• [Assignment]:
Reproduce verbatim the line in which "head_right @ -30" occurs, together with each line that follows it to the end of the listing, and nothing more.

◆ ◆ ◆ ◆

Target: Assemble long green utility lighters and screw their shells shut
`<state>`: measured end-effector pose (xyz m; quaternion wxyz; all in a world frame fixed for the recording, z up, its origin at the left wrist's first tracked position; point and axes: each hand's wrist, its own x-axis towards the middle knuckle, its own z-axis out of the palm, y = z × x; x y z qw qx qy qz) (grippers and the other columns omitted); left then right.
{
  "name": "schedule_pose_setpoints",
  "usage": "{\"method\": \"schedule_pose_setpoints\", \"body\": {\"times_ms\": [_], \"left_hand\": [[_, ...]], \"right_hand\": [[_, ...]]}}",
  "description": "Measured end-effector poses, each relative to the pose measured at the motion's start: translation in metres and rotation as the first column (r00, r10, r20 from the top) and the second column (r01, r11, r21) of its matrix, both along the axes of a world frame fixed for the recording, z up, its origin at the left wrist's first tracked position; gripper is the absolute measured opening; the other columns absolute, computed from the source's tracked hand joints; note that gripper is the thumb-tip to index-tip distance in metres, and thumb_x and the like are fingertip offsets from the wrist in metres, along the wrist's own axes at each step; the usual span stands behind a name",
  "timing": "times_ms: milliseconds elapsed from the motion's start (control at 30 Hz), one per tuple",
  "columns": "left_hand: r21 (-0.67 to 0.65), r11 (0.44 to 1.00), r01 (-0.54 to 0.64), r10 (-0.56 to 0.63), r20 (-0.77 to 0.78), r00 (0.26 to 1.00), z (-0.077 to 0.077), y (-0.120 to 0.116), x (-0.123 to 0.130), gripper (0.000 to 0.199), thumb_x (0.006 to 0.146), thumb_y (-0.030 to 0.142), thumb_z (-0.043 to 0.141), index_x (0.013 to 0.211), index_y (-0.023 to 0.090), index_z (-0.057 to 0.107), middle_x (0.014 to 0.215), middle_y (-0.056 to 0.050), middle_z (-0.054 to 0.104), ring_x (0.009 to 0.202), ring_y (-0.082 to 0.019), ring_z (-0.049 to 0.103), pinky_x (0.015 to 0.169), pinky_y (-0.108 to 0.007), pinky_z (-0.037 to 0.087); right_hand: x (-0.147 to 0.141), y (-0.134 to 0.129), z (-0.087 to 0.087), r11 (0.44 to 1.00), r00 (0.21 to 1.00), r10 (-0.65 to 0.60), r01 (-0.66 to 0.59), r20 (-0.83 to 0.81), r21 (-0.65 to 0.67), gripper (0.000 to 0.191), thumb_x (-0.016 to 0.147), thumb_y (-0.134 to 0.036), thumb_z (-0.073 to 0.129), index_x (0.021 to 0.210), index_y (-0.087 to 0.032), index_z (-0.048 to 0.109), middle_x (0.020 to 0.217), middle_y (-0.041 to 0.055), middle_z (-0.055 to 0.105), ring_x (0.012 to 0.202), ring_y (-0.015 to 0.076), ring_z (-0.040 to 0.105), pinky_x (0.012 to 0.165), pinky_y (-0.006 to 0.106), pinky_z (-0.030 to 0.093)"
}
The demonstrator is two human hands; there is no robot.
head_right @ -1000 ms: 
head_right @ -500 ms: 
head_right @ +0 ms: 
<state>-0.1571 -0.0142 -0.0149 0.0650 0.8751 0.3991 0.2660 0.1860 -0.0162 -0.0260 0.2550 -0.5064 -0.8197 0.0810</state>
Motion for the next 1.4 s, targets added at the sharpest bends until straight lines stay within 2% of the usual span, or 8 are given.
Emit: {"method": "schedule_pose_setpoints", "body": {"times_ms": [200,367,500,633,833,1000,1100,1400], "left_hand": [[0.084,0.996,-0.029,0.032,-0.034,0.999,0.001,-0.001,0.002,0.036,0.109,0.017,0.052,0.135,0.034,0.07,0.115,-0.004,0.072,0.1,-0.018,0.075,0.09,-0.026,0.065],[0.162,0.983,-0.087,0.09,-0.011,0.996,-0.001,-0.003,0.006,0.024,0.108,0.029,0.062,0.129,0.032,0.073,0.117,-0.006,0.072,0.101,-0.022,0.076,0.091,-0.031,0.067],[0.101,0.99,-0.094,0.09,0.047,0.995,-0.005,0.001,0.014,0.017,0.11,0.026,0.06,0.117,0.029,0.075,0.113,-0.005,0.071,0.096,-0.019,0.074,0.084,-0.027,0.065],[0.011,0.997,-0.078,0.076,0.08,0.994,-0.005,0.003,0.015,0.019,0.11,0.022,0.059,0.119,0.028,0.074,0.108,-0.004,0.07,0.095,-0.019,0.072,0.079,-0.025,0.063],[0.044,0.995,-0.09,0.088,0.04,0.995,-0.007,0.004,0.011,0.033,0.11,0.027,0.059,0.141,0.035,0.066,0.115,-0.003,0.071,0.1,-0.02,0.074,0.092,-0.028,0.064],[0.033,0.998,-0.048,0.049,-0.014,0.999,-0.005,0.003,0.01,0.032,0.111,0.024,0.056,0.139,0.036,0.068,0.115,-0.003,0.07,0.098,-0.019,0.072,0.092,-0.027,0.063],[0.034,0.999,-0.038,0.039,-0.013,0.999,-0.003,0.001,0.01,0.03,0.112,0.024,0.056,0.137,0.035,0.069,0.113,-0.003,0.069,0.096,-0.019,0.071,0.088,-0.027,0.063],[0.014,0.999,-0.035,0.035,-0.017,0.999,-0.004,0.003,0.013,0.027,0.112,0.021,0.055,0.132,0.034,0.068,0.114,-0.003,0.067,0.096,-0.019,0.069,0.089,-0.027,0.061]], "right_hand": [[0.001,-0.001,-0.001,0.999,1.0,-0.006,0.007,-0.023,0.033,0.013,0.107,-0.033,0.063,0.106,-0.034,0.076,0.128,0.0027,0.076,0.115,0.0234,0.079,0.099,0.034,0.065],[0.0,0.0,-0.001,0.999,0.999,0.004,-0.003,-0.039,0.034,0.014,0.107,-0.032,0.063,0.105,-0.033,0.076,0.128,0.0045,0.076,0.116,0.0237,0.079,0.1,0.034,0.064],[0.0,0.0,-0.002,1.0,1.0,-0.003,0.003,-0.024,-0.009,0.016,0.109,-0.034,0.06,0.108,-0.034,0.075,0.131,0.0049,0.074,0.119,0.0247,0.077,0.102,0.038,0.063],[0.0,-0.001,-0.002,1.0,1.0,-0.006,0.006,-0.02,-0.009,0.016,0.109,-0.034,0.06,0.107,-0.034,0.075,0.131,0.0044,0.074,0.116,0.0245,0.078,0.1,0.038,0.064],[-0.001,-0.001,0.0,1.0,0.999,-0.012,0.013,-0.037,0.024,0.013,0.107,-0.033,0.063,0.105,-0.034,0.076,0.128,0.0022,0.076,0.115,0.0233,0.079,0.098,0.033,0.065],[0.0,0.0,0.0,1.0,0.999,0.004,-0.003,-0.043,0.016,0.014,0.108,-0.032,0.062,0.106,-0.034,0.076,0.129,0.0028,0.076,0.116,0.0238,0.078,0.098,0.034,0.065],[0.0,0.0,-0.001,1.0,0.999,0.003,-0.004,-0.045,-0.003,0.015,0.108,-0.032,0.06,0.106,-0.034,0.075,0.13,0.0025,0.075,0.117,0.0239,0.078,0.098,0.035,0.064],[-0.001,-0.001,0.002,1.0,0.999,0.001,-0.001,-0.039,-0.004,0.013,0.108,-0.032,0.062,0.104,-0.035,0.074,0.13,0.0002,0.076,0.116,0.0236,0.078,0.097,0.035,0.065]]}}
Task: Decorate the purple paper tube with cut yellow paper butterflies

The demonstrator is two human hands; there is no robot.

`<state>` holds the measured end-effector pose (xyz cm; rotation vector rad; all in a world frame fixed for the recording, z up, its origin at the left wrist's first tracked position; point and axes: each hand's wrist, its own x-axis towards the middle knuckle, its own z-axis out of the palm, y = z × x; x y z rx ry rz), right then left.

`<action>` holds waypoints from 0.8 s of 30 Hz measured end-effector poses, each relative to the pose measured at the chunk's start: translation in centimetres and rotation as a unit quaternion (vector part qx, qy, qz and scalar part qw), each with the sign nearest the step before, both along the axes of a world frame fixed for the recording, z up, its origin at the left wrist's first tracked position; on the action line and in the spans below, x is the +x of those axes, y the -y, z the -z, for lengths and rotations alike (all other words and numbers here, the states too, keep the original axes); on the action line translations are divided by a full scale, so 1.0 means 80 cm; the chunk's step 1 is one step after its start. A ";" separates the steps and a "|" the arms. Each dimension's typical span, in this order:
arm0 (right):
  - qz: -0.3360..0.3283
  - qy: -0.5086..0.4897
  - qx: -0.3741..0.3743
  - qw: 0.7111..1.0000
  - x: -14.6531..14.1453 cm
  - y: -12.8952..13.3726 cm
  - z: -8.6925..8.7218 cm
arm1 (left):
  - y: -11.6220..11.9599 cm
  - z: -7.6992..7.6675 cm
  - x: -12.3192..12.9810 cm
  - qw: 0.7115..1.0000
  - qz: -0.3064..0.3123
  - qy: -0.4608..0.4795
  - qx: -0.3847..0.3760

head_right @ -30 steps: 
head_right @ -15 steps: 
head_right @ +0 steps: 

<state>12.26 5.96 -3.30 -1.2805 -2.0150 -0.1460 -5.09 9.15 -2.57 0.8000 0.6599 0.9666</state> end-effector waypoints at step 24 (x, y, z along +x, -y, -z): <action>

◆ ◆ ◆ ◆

• [Your response]:
head_right @ -30 steps: 
head_right @ -15 steps: 
head_right @ +0 steps: 

<state>12.26 5.96 -3.30 -1.2805 -2.0150 -0.1460 -5.09 9.15 -2.57 0.8000 0.6599 0.9666</state> end-effector waypoints at step 24 (x, y, z along +x, -y, -z): <action>

The answer to this exercise has been written out completely.